Transcribe the records from the line containing "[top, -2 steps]" onward, up to and including the final line, exactly and without anything else.

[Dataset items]
[Start of section]

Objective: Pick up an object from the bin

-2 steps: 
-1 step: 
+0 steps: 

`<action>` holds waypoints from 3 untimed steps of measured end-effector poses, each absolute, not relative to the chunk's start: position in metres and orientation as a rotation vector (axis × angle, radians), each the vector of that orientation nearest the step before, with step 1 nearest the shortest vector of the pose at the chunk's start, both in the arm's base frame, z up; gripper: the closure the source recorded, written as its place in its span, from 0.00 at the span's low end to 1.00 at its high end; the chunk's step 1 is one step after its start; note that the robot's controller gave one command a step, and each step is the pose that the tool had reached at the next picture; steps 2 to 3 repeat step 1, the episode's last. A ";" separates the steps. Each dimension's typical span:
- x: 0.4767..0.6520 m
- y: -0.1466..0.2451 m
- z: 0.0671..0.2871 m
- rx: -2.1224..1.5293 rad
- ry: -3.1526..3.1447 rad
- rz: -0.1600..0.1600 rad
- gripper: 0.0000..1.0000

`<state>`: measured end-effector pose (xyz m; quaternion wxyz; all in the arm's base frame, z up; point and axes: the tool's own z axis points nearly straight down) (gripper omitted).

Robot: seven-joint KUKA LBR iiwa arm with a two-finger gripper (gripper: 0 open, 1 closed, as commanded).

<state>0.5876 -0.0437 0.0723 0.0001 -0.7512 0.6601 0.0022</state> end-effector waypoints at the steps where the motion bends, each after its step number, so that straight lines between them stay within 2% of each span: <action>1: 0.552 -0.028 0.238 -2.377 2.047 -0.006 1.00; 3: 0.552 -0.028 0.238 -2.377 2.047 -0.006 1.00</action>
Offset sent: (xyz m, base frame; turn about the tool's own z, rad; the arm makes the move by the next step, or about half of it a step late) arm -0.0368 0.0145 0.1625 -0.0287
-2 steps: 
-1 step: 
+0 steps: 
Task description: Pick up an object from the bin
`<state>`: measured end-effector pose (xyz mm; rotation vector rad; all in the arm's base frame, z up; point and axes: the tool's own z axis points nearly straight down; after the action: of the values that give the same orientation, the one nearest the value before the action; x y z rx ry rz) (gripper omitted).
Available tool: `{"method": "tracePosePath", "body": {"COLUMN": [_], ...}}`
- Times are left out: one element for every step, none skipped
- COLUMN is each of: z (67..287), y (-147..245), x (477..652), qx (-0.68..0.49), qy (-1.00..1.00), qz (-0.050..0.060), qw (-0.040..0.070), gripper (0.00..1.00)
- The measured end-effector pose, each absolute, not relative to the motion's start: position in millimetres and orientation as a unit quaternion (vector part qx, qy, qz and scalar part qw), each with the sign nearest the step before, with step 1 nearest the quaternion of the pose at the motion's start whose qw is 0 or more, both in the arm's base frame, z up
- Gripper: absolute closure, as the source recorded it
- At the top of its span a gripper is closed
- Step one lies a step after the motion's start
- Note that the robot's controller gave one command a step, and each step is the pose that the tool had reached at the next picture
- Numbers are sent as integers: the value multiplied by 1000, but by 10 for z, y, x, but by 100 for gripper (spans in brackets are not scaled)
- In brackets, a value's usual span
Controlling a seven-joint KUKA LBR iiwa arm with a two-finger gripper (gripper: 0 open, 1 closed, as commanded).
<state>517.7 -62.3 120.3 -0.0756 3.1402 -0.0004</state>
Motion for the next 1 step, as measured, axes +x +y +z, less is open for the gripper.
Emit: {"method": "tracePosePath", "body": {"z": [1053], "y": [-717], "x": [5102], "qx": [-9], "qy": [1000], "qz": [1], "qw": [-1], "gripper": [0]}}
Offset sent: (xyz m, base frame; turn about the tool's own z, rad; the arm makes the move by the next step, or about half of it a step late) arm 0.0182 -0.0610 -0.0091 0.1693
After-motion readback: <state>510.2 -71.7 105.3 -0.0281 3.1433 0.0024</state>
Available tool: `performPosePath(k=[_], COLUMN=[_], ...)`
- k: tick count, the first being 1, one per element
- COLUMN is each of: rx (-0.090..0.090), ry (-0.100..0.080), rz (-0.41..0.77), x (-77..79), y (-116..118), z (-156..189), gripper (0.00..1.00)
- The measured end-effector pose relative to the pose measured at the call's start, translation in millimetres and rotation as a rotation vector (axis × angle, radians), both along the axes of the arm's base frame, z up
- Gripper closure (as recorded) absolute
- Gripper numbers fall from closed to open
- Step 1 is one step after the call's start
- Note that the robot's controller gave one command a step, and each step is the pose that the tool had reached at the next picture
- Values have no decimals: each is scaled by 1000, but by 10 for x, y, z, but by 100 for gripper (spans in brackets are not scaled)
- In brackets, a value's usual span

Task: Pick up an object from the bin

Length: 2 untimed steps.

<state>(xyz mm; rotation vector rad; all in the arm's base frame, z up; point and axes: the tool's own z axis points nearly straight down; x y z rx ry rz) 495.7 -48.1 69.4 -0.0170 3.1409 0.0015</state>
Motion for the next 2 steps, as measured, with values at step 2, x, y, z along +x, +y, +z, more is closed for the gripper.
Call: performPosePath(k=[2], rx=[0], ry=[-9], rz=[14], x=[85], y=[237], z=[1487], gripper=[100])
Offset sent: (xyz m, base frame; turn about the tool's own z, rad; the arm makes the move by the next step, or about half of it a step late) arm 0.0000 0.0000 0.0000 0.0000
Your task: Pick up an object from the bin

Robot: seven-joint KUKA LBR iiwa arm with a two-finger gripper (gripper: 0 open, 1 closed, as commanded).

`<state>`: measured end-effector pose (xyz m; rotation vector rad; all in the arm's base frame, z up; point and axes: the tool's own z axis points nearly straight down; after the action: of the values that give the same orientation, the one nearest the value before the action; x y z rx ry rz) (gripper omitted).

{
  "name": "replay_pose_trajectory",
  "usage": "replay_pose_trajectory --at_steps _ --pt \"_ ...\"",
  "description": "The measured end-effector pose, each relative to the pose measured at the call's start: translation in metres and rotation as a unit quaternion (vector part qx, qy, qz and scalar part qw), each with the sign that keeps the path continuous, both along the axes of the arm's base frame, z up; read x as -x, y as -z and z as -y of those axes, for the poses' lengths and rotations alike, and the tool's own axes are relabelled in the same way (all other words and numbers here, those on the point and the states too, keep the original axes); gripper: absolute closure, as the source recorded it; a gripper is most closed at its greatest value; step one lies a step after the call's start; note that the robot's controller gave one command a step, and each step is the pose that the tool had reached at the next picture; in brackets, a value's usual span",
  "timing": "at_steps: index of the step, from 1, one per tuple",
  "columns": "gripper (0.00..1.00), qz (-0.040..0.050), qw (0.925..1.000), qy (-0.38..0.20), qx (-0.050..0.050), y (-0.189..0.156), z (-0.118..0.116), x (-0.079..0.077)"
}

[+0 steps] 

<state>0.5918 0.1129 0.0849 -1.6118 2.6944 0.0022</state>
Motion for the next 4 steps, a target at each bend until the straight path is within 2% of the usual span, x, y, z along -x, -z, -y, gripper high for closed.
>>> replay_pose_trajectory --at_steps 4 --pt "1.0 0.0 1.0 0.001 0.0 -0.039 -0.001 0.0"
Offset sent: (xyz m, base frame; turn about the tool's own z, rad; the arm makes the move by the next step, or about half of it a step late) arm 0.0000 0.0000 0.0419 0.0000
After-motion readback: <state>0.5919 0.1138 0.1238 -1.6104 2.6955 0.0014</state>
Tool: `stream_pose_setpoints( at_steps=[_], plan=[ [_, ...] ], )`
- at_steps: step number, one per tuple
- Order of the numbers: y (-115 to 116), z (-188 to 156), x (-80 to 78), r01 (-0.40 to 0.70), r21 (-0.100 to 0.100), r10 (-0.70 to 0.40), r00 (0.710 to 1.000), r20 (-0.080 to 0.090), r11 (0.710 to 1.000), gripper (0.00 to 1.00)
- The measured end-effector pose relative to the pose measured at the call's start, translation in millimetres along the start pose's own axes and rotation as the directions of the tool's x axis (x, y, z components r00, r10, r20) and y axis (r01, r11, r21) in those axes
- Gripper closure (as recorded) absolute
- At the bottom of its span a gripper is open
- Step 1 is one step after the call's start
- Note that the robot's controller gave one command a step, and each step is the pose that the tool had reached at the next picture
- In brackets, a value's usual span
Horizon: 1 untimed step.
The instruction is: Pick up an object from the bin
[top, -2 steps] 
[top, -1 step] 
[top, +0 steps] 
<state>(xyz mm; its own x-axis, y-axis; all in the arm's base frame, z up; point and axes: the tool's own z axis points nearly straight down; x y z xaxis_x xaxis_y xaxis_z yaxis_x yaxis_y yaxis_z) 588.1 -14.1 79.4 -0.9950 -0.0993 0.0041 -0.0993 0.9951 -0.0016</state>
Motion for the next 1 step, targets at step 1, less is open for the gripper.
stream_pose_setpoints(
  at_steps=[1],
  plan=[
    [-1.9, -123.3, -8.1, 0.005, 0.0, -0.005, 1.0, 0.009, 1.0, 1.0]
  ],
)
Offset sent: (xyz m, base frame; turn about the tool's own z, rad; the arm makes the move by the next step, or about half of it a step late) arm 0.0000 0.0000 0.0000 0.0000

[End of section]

__WRITTEN REPLY__:
[top, -2 steps] 
[top, -1 step] 
[top, +0 steps] 
<state>(xyz mm; its own x-axis, y-axis; all in the arm's base frame, z up; point and axes: the tool's own z axis points nearly straight down; x y z xaxis_x xaxis_y xaxis_z yaxis_x yaxis_y yaxis_z) 588.1 -14.1 79.4 -0.9950 -0.0993 0.0041 -0.0993 0.9951 -0.0016</state>
Motion for the next 1 step, targets at step 1, less is open for the gripper.
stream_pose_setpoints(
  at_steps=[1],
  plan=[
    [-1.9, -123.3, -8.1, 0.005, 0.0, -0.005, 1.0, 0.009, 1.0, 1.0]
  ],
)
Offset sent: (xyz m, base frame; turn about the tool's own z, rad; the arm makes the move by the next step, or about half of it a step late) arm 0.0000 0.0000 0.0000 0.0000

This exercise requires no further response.